Make a verbatim copy of all the records. Skip every image.

Extracted records:
*** Block opens ***

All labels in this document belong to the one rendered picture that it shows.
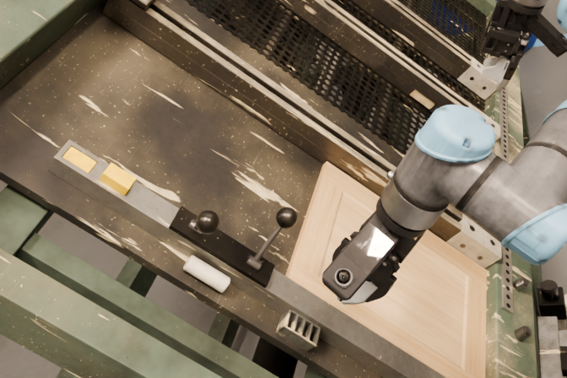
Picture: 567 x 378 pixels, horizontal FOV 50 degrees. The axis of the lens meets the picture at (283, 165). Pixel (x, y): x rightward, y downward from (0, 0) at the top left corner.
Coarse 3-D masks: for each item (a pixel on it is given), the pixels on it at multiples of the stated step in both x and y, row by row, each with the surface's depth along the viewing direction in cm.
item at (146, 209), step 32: (64, 160) 100; (96, 160) 103; (96, 192) 102; (128, 192) 103; (160, 224) 103; (256, 288) 107; (288, 288) 109; (320, 320) 109; (352, 320) 113; (352, 352) 112; (384, 352) 113
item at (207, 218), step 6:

*** Block closes ***

Answer to this exercise:
All labels in this document belong to the one rendered picture that it shows.
Picture: 567 x 378 pixels, horizontal FOV 50 degrees. The axis of the lens meets the picture at (283, 165). Pixel (x, y): x rightward, y downward from (0, 0) at the top left corner.
Coarse 3-D masks: for each item (a pixel on it is given), the pixels on it at multiples of the stated step in both x and y, row by row, each with the surface's depth along the viewing direction in cm.
item at (146, 209), step 32: (64, 160) 100; (96, 160) 103; (96, 192) 102; (128, 192) 103; (160, 224) 103; (256, 288) 107; (288, 288) 109; (320, 320) 109; (352, 320) 113; (352, 352) 112; (384, 352) 113
item at (207, 218), step 6:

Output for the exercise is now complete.